The Fort Collins Public Library is the public library of the city of Fort Collins, Colorado, US and an administrative department of the city government. The library as an institution dates from the late nineteenth century when a collection was housed on South College Avenue in downtown. In 1903, the library acquired its first dedicated structure by a donation from philanthropist Andrew Carnegie. It was the sixth public library in the state. The Carnegie Library building, located in Library Park (formerly Lincoln Park) was used to house the library collection until 1974, when the current Main Branch was constructed on the east side of Library Park. The former Carnegie Library now houses the Fort Collins Museum.

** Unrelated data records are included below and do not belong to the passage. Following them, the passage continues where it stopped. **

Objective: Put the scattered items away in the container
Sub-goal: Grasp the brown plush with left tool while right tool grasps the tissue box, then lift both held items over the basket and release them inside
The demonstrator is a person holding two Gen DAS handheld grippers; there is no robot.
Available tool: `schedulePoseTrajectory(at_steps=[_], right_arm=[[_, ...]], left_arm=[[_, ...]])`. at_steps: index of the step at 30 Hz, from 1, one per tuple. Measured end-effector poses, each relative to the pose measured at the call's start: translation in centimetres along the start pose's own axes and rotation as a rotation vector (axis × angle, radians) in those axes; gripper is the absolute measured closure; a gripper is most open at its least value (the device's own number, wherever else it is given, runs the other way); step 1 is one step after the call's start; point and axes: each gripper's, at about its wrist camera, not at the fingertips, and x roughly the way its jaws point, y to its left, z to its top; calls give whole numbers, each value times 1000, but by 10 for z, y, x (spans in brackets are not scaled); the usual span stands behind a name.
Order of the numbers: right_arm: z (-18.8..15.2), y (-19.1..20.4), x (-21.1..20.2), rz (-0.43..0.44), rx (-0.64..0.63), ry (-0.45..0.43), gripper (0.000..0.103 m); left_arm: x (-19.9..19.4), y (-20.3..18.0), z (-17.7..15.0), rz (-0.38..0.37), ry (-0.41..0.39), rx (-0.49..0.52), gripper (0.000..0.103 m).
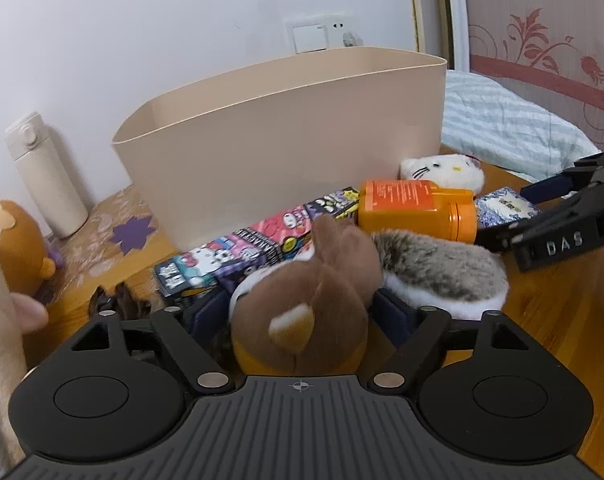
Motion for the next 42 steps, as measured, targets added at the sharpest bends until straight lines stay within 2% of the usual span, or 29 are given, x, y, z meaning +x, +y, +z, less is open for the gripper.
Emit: schedulePoseTrajectory(at_steps=[2,4,6,8,24,32,42], right_arm=[[0,1,0,-8,-6,-3,16],[0,1,-1,-11,-5,-11,24],[-1,-2,-1,-18,2,-21,36],[-1,-6,-3,-19,16,-32,43],[-10,-9,-33,17,39,-75,43],[-3,1,-71,41,-2,-150,43],[26,9,-111,46,-55,-255,43]], left_arm=[[4,0,1,-3,-1,-7,25],[3,0,0,-3,-10,-28,28],[1,2,-2,-11,-22,-46,32],[-2,4,-4,-14,-26,-58,35],[-40,13,-14,-16,-60,-153,36],[-70,15,-10,-26,-130,-191,36],[-97,32,16,-20,-226,-250,36]])
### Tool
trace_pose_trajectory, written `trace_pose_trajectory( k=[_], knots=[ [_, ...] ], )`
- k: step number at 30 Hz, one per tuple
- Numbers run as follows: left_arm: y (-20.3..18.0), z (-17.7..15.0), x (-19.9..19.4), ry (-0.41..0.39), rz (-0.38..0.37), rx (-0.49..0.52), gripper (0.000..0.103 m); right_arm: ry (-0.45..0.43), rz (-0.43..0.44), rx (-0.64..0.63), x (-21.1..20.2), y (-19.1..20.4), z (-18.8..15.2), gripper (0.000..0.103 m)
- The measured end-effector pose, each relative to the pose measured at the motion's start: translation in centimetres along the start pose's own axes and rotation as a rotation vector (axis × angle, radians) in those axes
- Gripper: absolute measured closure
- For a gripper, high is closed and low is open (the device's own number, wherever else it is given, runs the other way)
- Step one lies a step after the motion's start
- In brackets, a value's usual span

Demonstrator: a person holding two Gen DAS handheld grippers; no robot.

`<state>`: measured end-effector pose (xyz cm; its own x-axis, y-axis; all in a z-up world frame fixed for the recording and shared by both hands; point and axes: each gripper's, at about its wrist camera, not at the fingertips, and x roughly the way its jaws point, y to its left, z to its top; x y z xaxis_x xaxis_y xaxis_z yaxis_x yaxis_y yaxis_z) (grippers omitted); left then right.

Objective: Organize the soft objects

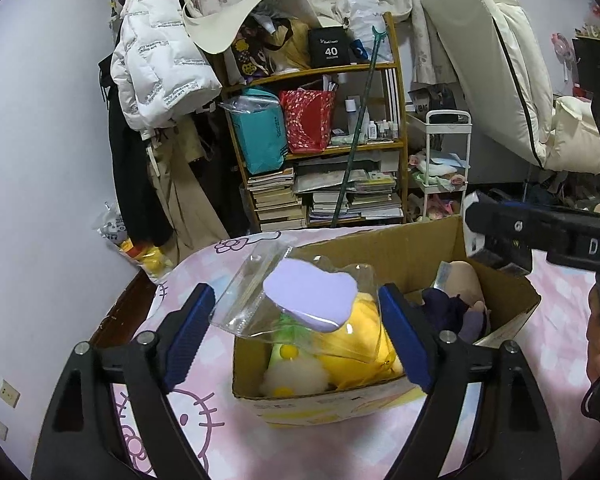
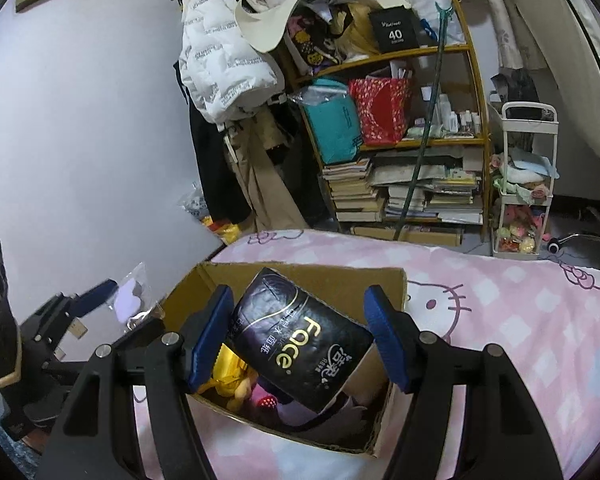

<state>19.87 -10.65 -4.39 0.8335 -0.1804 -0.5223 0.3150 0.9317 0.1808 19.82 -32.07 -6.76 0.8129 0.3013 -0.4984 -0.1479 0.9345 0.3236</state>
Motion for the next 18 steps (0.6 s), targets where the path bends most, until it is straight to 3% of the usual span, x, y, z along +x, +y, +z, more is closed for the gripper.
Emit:
trace_pose_trajectory(
  k=[6,9,13,16,18],
  knots=[
    [0.3,-0.1,-0.2,0.007,-0.012,-0.001,0.018,0.028,0.005,0.003,0.5,-0.2,-0.4,0.029],
    [0.7,-0.3,-0.6,0.012,-0.005,-0.02,0.013,0.018,-0.005,0.0,0.0,-0.1,-0.4,0.018],
    [1.2,-0.4,-2.0,0.001,0.008,-0.037,0.012,0.005,-0.03,-0.018,-1.4,0.3,-0.3,0.015],
    [1.4,-0.1,-3.9,-0.028,0.042,-0.036,0.012,-0.039,-0.016,-0.024,-3.9,0.8,0.1,0.003],
    [1.7,0.3,-5.9,-0.057,0.055,-0.059,0.007,-0.075,-0.025,-0.044,-5.7,1.4,0.4,0.002]
  ],
)
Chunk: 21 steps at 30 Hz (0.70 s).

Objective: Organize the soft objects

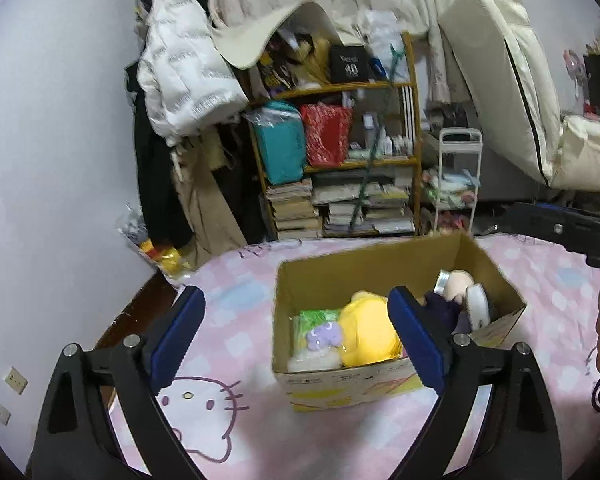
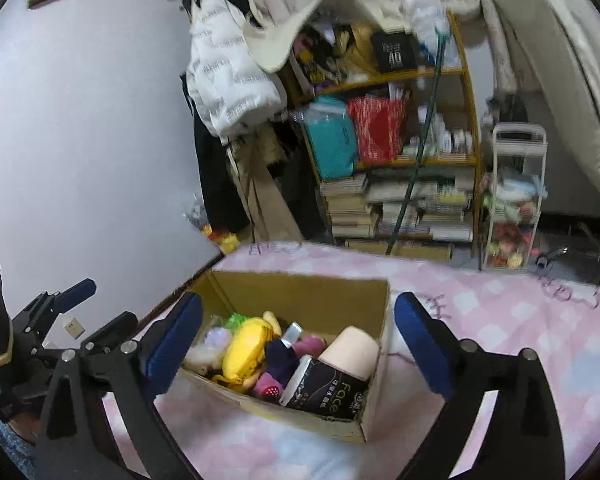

In the 1990s, a second branch of the library was constructed on Harmony Road in southwest Fort Collins. The library has an extensive collection on the history of Fort Collins and Larimer County.
The library maintains the Barton Early Childhood Center and, in partnership with Front Range Community College, the Harmony Library. The library also participates in innovative cooperative projects with the local school district and Colorado State University. The library holds about 270,000 items; its special local history archive moved to nearby Fort Collins Museum from April 1, 2007.
Famous quotes containing the words fort, collins, public and/or library:
“Tis said of love that it sometimes goes, sometimes flies; runs with one, walks gravely with another; turns a third into ice, and sets a fourth in a flame: it wounds one, another it kills: like lightning it begins and ends in the same moment: it makes that fort yield at night which it besieged but in the morning; for there is no force able to resist it.”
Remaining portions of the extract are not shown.